The NNHIP is deliberately designed to give places real agency, with national teams walking alongside rather than above. Because the process we use to get to the future is the future we create.
And the response has been extraordinary: 141 applications covering 144 places—83% of England. Appetite, readiness and momentum have never been greater.

Building the conditions for success
Working with over 40 areas progressing neighbourhood health, we’ve distilled the high-impact actions and design principles that consistently enable neighbourhood health to thrive. Strikingly, around 80% of these are almost identical across every area — the answers really are in the room
Identified “design principles” for Neighbourhood Health include:
Building shared multi-organisational leadership, purpose, ways of working and accountability to communities
Understanding and setting clear actionable goals focused on local challenges
Co-design of care and delivery with communities and practitioners, mobilising and strengthening system and community assets
Devolving and pooling budgets at Place to achieve shared outcomes and value-based care
Implementing enabling mechanisms for people, estates, digital, data and financial flows
Empowering teams to work together seamlessly, moving across organisational boundaries, with freedom to test, learn and adapt.

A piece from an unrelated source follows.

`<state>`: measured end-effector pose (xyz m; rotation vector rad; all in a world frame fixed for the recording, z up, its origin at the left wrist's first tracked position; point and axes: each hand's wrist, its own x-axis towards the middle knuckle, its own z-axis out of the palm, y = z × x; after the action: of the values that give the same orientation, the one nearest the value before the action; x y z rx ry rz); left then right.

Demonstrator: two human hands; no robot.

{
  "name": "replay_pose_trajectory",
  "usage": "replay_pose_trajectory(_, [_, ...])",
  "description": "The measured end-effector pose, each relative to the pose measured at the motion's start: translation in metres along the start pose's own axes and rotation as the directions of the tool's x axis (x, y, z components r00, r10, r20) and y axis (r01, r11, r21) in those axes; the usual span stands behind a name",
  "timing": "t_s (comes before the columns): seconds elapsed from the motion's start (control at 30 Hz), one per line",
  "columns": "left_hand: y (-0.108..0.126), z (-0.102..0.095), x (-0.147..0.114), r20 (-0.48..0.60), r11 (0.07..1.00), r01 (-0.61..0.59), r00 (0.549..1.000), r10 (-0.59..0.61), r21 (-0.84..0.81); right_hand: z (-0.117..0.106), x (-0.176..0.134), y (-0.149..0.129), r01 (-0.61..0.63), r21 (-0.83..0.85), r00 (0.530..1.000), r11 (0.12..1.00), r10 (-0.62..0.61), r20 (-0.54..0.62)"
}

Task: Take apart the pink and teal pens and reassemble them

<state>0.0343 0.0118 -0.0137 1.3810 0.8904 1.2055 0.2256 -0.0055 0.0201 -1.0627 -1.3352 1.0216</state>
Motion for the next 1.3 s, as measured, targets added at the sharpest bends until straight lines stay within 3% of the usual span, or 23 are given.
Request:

Understand the experience of working in other organisations/settings and developing relationships through joint leadership, training and development at all levels
A relentless focus on outcomes, learning and improving in partnership with people and communities.
Structures and mechanisms to scale and spread effective approaches and neighbourhood working, shifting resources into the community
This is a cultural shift, not a technical one
If we keep doing what we’ve always done, we’ll always get what we’ve always got. Delivering neighbourhood health means unlearning habits, rebuilding trust and working differently across every layer of the system. It requires a coalition of the determined.
But the opportunity is huge. As the 10-Year Plan puts it:
“Our reforms will break with the past by pushing power out to places, providers and patients… replacing diktat with outcomes, partnerships and collaborative progress.”
This is our moment to make neighbourhood health real—everywhere.